]> Primitive Parsing

Primitive Parsing

Generally, I take it as given that the reader reads text according to the usual manner for text in the natural language I write (here, English). I augment the natural language by specifying meanings for various forms of text that would not otherwise be meaningful in it and I refine it by giving specialised meaning to some of its words and forms of expression.

See also my discussion of context – and formalised natural language, of which this page is (at least partially) a reworking.

Words and symbols

When I introduce a specialised meaning for a word, that meaning supersedes any meaning that word normally has. I may specify, when defining it to take the specialised meaning, that it only does so for the purposes of the present formula, paragraph, section or page; or that it only does so in particular contexts (e.g. when used in a particular phrasing or applied to an entity of some particular type); otherwise, it tacitly takes that meaning throughout my writings. In so far as I am disciplined, other pages relying on such a specialised meaning shall link to the definition, or to a glossary or bestiary entry that links to the definition, at least when first they do so. When a definition binds such a specialised meaning to a word, to the extent that natural language derives other forms of the word for use in diverse contexts of the language's grammar, I tacitly extend the specialised meaning also to these derived forms.
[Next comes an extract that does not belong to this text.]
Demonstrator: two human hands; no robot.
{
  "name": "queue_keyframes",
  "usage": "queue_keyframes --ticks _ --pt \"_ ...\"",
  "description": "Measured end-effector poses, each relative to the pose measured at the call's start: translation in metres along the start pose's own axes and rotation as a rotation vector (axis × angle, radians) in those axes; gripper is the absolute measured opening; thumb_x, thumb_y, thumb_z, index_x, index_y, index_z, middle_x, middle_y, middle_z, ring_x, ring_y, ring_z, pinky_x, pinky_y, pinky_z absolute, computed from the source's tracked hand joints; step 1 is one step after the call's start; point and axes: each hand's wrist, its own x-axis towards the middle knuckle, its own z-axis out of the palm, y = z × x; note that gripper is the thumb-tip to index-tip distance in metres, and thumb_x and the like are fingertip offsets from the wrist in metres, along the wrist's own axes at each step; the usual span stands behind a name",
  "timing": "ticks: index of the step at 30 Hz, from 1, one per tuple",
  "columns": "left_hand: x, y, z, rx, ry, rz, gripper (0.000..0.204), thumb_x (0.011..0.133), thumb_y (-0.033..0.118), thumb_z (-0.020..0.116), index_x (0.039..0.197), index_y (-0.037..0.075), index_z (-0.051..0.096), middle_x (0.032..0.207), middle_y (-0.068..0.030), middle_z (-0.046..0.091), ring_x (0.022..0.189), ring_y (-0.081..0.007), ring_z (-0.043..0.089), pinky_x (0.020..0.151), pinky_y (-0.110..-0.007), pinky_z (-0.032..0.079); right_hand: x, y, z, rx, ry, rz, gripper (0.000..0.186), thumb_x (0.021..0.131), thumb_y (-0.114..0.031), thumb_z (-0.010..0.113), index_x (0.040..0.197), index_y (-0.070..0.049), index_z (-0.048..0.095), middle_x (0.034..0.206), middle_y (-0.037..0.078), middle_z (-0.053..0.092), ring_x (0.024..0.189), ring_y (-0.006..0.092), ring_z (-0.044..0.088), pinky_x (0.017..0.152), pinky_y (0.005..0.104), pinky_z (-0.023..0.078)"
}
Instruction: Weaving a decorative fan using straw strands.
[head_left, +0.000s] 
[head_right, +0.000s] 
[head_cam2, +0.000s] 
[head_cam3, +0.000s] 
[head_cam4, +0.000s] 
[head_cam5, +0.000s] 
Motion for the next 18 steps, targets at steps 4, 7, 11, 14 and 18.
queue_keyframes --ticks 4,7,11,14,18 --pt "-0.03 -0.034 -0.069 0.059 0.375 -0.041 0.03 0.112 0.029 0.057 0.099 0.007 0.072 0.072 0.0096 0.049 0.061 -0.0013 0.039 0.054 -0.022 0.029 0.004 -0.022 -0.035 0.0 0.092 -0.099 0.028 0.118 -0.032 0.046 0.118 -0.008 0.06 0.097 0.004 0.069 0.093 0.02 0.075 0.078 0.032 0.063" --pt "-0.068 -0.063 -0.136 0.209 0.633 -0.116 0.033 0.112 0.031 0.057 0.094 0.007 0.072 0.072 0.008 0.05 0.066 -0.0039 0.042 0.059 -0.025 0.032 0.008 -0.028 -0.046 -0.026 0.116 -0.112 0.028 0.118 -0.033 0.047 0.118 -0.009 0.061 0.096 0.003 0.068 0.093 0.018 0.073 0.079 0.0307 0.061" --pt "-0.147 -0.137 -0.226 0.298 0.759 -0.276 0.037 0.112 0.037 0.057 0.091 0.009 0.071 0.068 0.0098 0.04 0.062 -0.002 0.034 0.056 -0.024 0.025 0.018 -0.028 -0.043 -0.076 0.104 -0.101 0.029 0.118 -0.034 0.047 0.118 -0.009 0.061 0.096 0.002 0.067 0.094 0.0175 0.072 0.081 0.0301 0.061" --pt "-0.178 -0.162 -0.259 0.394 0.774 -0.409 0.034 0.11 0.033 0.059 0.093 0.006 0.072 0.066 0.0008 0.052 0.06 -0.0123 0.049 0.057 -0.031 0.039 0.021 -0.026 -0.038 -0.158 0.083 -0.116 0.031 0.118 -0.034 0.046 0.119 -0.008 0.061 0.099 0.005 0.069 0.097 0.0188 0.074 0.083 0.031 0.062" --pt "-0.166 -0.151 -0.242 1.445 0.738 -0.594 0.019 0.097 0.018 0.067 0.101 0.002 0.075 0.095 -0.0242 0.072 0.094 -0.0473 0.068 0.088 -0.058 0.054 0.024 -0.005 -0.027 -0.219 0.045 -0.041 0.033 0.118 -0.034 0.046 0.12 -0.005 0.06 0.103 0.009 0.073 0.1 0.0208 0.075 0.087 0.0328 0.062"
For example, when defining a relation is less than on some kind of number, I tacitly use the same relation to give meaning to the least of several such numbers. In primitive discussions I may take the trouble to introduce is greater than separately (typically to something that shall prove to be the reverse of is less than); but, otherwise, I may tacitly use the reverse in this rôle. In a context with both defined, I'll use standard idioms such as at least, at most, more than, maxiumum, minimum; along with the parallel use of higher for greater and lower for less. Thus an upper bound on some numbers is a number which is greater than or equal to each of the given numbers; and a least upper bound is an upper bound which is less than or equal to every other upper bound. In this particular case, I should also note that I don't use bigger and smaller as simple synonyms for greater and less; instead, these compare the magnitudes or absolute values of things – all negative values are less than all positive ones, while a low positive value is small, as is its negation, and a high positive value is large, as is its negation; thus a big negative value is less than a small positive one, yet bigger than it.

As well as refining the meanings of existing words, I give meaning to texts that would not otherwise be meaningful, at least in the vernacular – although English (like many other languages) has now been in use for several centures by cultures in which at least a fairly basic level of mathematical education has been ubiquitous, with the result that there is at best a fuzzy boundary between refining existing meaning and giving meaning to texts that would otherwise have no meaning. Such texts use symbols and punctuators in specialised ways and commonly associate values, for the duration of the text, with words or texts having form loosely similar to that of words.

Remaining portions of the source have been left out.